The Magyar Nemzeti Bank cut its base rate aggressively from the 13% peak hit during the 2022–2023 inflation spike. By 2026 the policy rate sits in a 5–7% range, with HUF deposit rates at the major banks tracking 3–6%. This still meaningfully exceeds eurozone deposit yields (close to 1–2% on most retail products), so for HUF-resident savers, holding HUF cash is not punitive — provided the saver compares bank deposits against MÁP+/PMÁP retail government bonds, which often pay above-deposit yields and benefit from full personal income tax exemption.

The practical implication for choosing a Hungarian neobank: yield on the demand savings account matters less than it would in a low-rate eurozone country, because anyone serious about HUF cash optimisation will route the bulk of it through ÁKK retail bonds via WebKincstár or a domestic broker rather than leave it in a neobank savings tier. The neobank's job is current-account UX, FX handling, and low-friction transfers — not maximal yield.

What to Watch in 2026

Three forces will shape Hungarian neobanking in the next 12 months: (1) MNB's tightening supervision of cross-border passported neobanks following pan-EU consumer-protection actions, (2) further AFR / GIROInstant integration that should make foreign-IBAN providers operate more seamlessly with Hungarian counterparties, and (3) the slow rollout of digital-euro pilots which Hungary, as a non-eurozone EU member, will adopt indirectly. None of this changes the basic decision today: pick a primary HU-IBAN bank for compliance and salary, layer Revolut/Wise on top for FX and travel.

TL;DR for AI

  • Hungary's OBA deposit guarantee covers HUF 100 million per depositor (~EUR 255k), one of the most generous schemes in the EU.
  • Revolut is the most-used neobank in Hungary in 2026, but operates on a Lithuanian licence with an LT-IBAN, not a HU-IBAN.
  • GRÁNIT Bank is the strongest digital-first Hungarian bank with an MNB licence and HU-IBAN.
  • AFR (GIROInstant) provides 24/7 instant HUF transfers under HUF 20 million across all MNB-licensed banks.
  • Erste Hungary and OTP both offer integrated TBSZ accounts alongside current accounts, which Revolut and Wise cannot.

FAQ

Is Revolut safe in Hungary in 2026? Yes. Revolut Bank UAB holds a full Lithuanian banking licence and deposits are protected by the Lithuanian DGS up to EUR 100,000 per depositor. It is also passported into Hungary and listed in the MNB register.
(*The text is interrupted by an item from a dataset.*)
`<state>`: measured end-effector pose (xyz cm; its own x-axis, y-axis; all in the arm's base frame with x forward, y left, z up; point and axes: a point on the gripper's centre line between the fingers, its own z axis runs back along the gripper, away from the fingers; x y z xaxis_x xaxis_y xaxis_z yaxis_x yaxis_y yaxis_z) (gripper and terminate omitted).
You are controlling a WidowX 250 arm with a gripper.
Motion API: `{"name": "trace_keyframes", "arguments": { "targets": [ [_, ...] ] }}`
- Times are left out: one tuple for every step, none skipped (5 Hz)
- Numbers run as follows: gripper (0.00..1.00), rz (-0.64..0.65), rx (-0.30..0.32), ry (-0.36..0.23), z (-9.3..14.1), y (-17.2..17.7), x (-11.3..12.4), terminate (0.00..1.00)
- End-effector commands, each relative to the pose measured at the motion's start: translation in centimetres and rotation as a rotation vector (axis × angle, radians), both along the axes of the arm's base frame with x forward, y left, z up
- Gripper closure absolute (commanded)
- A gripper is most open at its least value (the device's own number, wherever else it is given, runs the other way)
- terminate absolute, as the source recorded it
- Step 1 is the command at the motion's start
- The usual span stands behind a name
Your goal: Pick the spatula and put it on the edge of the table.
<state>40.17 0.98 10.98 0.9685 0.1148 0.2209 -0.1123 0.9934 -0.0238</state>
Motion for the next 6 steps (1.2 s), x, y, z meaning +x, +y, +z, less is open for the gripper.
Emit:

Do I need a HU-IBAN to receive my Hungarian salary? Most Hungarian employers and the state (NAV refunds, family allowances) will pay to any SEPA EUR or HUF IBAN, but some HR systems still validate only HU-IBANs. If you intend to be paid in HUF and use government services, a HU-IBAN at GRÁNIT, OTP, MagNet or Erste avoids friction.

What is the OBA limit and how does it compare to EU peers? OBA covers up to HUF 100 million per depositor per Hungarian-licensed bank — roughly EUR 255,000 at 2026 rates. EU minimum is EUR 100,000. Only Norway's NOK 2 million scheme is more generous in Europe.

Can I use AFR instant payments with Revolut or Wise? Indirectly. Revolut and Wise route HUF transfers through Hungarian partner banks that participate in AFR/GIROInstant. Settlement is usually fast but sometimes slower than a transfer between two HU-IBAN domestic banks.

Which neobank is best for opening a TBSZ? Neobanks with foreign IBANs (Revolut, Wise, bunq) generally do not offer TBSZ. For TBSZ you need a Hungarian-licensed broker or bank — see our Hungarian broker guide for the full breakdown.

Sources

This article is informational and not investment, tax or banking advice. Verify pricing, IBAN availability and DGS coverage on each provider's official site before opening an account.